**DIRECTIONS**:
Find every line in the listing below that includes the word "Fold", then give only how many there are.

**SUPPLIED MATERIAL**:
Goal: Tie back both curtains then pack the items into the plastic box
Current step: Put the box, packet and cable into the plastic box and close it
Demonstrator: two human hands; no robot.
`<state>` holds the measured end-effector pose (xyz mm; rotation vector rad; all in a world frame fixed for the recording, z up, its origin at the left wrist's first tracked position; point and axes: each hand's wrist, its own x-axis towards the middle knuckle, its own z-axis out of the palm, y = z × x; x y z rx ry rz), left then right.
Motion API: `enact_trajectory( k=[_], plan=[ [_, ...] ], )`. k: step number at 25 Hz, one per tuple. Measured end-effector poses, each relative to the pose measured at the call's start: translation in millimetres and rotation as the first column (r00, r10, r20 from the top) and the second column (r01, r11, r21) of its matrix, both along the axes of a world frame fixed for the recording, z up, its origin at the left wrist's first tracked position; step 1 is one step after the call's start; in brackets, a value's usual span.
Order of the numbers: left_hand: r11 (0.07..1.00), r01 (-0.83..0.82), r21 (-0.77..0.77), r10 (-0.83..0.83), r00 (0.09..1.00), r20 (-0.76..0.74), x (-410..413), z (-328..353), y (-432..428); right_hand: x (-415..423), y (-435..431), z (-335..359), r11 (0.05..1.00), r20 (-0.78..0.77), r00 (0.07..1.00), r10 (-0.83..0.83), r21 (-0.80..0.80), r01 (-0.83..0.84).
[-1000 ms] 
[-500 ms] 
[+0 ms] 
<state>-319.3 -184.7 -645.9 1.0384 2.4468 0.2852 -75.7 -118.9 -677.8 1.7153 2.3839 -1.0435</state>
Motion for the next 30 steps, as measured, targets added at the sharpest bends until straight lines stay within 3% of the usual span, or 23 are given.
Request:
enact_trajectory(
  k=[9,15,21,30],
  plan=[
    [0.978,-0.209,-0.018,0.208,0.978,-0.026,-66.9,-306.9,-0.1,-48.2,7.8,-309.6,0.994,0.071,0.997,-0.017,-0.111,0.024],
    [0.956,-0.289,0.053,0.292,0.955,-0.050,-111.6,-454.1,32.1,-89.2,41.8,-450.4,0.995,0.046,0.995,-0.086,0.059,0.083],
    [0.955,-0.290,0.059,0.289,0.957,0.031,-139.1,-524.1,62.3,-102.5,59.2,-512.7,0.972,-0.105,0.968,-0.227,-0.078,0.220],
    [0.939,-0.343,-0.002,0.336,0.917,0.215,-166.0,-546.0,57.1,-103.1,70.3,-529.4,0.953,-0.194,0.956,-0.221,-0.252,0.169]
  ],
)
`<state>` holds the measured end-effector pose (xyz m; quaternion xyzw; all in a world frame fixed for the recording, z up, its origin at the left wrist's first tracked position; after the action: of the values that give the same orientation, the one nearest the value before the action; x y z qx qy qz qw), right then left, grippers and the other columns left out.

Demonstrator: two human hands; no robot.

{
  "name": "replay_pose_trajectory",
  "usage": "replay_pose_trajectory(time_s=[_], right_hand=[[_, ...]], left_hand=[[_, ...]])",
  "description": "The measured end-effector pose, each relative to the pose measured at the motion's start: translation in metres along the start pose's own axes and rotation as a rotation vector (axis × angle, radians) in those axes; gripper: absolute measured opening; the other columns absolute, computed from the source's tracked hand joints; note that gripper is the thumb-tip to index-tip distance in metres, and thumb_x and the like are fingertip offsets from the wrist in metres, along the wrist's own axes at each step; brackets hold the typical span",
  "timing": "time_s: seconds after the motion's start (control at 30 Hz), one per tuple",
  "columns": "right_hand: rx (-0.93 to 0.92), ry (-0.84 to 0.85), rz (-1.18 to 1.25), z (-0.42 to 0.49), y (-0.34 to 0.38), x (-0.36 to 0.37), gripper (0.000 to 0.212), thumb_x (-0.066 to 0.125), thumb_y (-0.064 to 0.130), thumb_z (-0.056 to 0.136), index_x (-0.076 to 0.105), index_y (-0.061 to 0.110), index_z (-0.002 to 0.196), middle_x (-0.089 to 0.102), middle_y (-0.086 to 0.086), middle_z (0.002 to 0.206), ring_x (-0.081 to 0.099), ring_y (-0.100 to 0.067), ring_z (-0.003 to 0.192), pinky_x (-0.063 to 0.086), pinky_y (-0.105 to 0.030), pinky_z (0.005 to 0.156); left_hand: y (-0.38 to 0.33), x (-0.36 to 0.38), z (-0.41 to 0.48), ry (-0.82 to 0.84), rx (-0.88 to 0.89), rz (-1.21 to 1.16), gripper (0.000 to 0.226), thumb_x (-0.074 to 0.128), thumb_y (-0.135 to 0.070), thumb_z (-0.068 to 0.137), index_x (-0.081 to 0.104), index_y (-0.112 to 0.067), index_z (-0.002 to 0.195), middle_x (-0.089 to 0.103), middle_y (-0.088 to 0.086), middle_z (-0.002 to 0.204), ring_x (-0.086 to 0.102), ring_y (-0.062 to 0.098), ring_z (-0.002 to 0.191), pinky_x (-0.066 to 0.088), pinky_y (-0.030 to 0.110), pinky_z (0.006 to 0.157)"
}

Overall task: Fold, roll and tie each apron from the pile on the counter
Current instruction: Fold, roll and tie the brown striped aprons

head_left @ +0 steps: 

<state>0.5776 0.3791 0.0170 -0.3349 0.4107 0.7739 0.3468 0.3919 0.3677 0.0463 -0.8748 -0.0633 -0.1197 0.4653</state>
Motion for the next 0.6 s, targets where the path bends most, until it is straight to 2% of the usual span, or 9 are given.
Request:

**PROBLEM SOLUTION**:
2